In the records that follow, show each line where the word "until" is present.

Data records:
========

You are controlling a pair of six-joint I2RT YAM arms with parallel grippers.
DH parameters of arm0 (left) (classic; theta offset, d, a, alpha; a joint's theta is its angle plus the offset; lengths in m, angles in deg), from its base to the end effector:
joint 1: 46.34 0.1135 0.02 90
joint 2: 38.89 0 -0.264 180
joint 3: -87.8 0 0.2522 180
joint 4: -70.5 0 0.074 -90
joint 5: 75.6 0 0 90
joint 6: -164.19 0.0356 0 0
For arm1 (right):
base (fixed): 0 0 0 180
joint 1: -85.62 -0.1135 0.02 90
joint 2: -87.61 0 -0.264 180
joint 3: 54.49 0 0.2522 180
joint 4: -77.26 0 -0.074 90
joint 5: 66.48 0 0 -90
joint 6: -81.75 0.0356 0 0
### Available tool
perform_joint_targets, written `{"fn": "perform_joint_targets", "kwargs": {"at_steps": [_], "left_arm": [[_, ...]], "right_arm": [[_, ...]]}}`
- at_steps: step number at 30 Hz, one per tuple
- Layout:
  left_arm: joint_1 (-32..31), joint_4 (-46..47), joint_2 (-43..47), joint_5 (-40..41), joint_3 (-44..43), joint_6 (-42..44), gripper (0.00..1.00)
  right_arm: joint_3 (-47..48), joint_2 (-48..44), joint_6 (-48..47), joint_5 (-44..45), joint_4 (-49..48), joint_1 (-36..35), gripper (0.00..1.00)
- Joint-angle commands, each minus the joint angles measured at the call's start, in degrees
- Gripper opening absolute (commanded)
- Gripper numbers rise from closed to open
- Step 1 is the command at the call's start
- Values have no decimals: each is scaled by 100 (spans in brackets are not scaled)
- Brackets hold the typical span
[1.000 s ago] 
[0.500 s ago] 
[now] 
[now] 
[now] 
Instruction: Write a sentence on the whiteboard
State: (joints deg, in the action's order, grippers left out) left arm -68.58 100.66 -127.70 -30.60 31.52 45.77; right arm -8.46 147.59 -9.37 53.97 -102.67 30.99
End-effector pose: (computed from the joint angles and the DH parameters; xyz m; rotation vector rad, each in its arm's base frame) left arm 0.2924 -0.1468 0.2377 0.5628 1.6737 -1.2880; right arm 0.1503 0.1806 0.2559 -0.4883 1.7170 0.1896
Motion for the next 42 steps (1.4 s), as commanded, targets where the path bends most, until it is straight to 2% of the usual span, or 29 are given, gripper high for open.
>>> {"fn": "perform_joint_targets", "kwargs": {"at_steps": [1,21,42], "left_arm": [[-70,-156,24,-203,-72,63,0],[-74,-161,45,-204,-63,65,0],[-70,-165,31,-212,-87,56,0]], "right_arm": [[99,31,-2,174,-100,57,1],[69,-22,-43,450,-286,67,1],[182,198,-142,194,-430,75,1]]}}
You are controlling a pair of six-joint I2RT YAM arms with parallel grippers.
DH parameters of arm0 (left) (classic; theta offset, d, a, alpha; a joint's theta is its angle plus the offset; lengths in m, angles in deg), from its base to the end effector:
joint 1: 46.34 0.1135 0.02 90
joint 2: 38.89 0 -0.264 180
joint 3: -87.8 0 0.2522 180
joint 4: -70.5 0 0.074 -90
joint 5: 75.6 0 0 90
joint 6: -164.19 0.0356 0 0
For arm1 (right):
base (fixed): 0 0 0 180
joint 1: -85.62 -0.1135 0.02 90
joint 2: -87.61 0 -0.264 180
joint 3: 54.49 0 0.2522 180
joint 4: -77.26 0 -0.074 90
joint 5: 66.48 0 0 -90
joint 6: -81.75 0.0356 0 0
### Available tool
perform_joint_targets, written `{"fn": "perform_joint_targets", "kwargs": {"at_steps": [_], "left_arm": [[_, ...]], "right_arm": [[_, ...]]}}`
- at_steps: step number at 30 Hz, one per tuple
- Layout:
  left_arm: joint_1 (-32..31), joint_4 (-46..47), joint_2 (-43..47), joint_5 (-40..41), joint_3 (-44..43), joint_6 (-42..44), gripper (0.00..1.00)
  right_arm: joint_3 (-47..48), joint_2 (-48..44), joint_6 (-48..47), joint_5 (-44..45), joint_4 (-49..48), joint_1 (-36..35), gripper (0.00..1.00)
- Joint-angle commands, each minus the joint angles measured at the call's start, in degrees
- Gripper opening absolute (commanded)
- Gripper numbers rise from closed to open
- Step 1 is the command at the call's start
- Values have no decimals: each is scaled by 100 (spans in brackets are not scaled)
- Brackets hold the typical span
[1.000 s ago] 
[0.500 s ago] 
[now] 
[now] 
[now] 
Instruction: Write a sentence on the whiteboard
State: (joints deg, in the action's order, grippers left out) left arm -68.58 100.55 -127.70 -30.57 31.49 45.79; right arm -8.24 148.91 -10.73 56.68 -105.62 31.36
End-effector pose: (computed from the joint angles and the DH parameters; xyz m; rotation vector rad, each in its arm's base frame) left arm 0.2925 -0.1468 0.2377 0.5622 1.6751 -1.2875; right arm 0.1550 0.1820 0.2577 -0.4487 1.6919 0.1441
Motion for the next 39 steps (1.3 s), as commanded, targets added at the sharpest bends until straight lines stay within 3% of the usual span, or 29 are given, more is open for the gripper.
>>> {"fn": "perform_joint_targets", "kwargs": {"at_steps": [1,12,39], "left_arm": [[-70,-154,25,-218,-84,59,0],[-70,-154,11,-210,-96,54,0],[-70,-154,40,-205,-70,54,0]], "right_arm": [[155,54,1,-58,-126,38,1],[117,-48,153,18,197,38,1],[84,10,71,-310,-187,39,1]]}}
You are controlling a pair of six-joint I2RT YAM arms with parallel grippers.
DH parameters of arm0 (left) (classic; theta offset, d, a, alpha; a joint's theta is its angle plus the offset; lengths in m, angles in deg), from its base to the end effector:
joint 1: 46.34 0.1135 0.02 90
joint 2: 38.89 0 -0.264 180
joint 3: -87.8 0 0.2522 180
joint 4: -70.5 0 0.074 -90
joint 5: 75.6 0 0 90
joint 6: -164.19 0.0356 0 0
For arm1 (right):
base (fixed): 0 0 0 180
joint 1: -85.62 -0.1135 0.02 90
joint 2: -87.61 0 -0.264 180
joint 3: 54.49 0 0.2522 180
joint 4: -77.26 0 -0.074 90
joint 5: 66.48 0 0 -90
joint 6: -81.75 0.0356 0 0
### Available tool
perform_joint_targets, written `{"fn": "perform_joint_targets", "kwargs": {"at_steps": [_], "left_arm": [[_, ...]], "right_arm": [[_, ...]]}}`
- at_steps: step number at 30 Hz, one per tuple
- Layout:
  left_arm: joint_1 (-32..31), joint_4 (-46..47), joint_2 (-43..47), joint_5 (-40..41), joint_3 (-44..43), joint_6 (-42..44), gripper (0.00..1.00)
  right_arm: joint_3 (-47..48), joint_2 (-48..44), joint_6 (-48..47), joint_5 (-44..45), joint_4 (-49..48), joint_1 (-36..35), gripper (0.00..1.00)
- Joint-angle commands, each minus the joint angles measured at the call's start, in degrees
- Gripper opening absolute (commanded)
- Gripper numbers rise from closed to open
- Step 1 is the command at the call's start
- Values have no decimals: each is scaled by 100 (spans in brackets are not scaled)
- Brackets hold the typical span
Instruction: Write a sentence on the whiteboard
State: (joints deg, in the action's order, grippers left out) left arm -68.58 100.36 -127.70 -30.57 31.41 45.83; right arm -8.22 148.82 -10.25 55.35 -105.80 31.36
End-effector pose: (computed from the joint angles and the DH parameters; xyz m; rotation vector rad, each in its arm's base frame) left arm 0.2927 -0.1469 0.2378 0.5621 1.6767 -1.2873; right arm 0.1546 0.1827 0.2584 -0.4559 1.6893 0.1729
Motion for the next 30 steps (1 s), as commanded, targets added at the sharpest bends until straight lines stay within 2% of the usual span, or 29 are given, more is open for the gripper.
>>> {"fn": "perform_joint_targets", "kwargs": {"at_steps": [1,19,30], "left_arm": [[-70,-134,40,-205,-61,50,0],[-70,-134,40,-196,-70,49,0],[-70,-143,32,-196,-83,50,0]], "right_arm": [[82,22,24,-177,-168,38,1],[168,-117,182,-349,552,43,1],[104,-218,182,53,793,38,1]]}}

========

§ SOLUTION TO THE EXERCISE:
Motion for the next 42 steps (1.4 s), as commanded, targets where the path bends most, until it is straight to 2% of the usual span, or 29 are given, gripper high for open.
Motion for the next 39 steps (1.3 s), as commanded, targets added at the sharpest bends until straight lines stay within 3% of the usual span, or 29 are given, more is open for the gripper.
Motion for the next 30 steps (1 s), as commanded, targets added at the sharpest bends until straight lines stay within 2% of the usual span, or 29 are given, more is open for the gripper.

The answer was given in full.